A pedido da Defensoria, STJ afasta falta disciplinar e garante a detento direito a continuar frequentando curso universitário
“Esta atuação faz parte do compromisso da Defensoria Pública de São Paulo enquanto instituição autônoma e comprometida com os valores do acesso à Justiça e dos Direitos Humanos”.
A Defensoria Pública de SP obteve no Superior Tribunal de Justiça (STJ) habeas corpus a um estudante que cumpria pena no regime semiaberto em São Carlos e foi flagrado com um telefone celular na mochila ao retornar ao estabelecimento prisional após um dia de aula. Ocorre que o rapaz usava o celular normal e legalmente durante o dia e, nesse dia, esqueceu de deixar o aparelho no armário da instituição de ensino onde estudava, como costumava fazer.
João (nome fictício) cumpre pena desde 2010. Quando estava no regime semiaberto, em 2015, foi autorizado a frequentar curso superior de Tecnologia em Análise e Desenvolvimento de Sistemas, no Instituto Federal de Educação, campus de São Carlos. Em 2016, diante de sua aprovação no vestibular, foi autorizado a cursar Fisioterapia na Universidade Federal de São Carlos (Ufscar). No entanto, em outubro de 2018, no seu retorno para o estabelecimento prisional, após um dia regular de estudos, foi encontrado um aparelho de telefone celular dentro de sua mochila.
Ausência de dolo
Na sindicância instaurada para apurar a falta, ficou provado que o paciente utilizava o celular durante o período de estudos, para facilitar sua comunicação com outros alunos e, quando retornava para a unidade prisional, deixava-o no armário da Universidade. No entanto, naquele dia havia esquecido o aparelho em sua mochila, sem qualquer intenção de utilizá-lo. João usava o telefone, doado por um colega de faculdade, para se comunicar com o restante da turma e para auxiliá-lo nos estudos e atividades universitárias.

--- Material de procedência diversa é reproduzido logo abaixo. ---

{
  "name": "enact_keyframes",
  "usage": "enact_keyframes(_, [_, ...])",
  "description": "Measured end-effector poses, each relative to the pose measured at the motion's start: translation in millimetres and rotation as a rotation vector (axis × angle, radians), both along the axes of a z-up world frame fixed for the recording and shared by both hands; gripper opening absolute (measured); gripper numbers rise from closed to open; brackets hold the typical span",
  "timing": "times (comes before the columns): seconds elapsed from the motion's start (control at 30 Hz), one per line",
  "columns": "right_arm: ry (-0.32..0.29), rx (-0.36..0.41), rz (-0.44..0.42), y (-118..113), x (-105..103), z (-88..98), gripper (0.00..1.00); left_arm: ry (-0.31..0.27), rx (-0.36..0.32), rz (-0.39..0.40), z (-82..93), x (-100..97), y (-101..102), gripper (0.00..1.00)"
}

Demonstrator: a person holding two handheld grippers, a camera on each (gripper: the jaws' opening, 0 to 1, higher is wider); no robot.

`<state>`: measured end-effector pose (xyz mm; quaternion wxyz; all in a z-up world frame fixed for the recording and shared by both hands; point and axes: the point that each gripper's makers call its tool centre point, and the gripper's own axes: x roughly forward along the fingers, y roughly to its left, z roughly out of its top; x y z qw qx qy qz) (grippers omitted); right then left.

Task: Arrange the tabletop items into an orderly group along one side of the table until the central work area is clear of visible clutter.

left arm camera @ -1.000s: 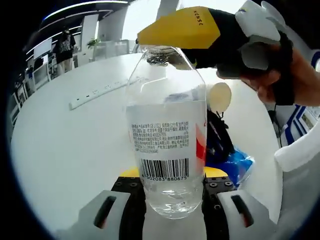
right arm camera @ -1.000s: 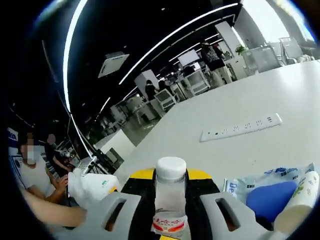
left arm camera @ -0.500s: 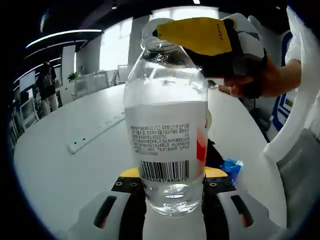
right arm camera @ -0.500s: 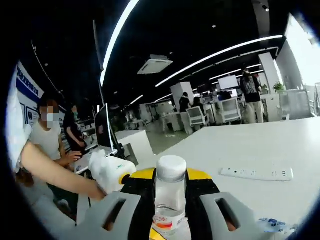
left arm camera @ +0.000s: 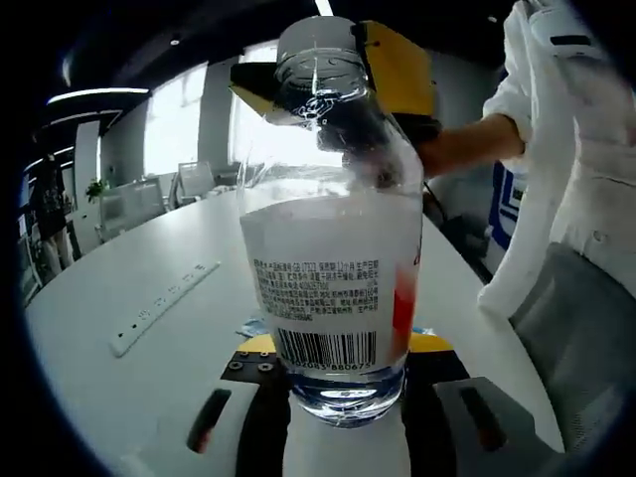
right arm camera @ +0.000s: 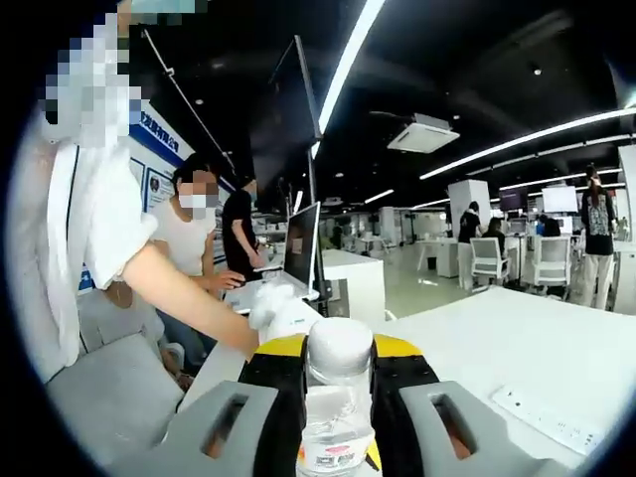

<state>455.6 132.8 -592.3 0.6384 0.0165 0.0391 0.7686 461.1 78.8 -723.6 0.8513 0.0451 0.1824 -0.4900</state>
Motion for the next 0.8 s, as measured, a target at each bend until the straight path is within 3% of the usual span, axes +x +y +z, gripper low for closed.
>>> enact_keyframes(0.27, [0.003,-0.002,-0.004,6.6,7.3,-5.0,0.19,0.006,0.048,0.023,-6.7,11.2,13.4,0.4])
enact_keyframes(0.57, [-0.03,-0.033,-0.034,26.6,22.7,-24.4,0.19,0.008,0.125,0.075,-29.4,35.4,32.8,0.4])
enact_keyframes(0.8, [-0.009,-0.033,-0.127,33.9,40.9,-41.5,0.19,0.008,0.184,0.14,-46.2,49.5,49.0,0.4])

Em Juízo de primeiro grau a falta não foi reconhecida, sob o fundamento de ausência de dolo específico do sentenciado ao ingressar com o aparelho de telefone na unidade prisional. Porém, após recurso interposto recurso pelo Ministério Público (MP-SP), o Tribunal de Justiça (TJ-SP) condenou João por falta disciplinar grave e determinou a regressão para o regime fechado. Antes de julgado o recurso, no entanto, João havia progredido para o regime aberto.
Habeas corpus
Após a decisão do TJ-SP, o Defensor Público Pedro Naves Magalhães interpôs Recurso Especial e, concomitante, impetrou habeas corpus no STJ. Além de demonstrar a ausência de dolo na conduta do jovem, o Defensor mencionou que ele pertence ao grupo de risco para Covid-19, uma vez que adquiriu tuberculose dentro do estabelecimento prisional. “Manter a decisão do Tribunal de origem seria desconsiderar o sucesso do recorrente em sua execução penal, caso absolutamente raro e distinto da maioria, jogando-o de volta ao regime fechado, sem qualquer análise individualizada de sua conduta”, sustentou o Defensor.

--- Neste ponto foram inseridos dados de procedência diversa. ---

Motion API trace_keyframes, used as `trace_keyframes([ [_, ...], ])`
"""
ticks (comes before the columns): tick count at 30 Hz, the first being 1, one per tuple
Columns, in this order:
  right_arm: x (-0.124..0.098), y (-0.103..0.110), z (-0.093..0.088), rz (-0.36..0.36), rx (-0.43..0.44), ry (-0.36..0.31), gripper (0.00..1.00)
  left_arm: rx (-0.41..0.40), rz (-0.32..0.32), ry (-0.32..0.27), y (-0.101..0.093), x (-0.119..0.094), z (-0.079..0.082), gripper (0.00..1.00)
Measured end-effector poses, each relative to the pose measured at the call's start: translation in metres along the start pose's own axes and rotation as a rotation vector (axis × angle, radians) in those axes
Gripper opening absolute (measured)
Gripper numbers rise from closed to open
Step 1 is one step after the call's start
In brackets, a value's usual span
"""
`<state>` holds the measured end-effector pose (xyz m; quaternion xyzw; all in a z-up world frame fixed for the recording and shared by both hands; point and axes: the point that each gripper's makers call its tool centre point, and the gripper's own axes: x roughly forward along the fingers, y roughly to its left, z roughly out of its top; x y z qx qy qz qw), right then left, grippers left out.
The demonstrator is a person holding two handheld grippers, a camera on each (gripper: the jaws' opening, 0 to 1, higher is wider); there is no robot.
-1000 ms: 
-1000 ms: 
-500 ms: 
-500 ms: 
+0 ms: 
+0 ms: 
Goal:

Em 16/9, quando João já estava com mandado de prisão expedido, em decisão liminar, o Ministro Felix Fischer, do STJ, acolheu os argumentos da Defensoria e reestabeleceu o regime aberto ao paciente. O Magistrado classificou como plausíveis as alegações do Defensor de que, caso a condenação fosse mantida, João teria seus estudos interrompidos, os quais vinham sendo realizados desde o ano de 2010; de que o apenado não escondeu o aparelho celular e deixava o estabelecimento prisional às 5h30 da manhã e retornava às 19h30, não tendo motivo para querer usar o telefone dentro da unidade.
“No que concerne ao pleito de prisão domiciliar por ser o paciente do grupo de risco para o coronavírus, tenho que o Tribunal de origem não se manifestou neste ponto (indevida supressão de instância)”, pontuou ainda o Ministro.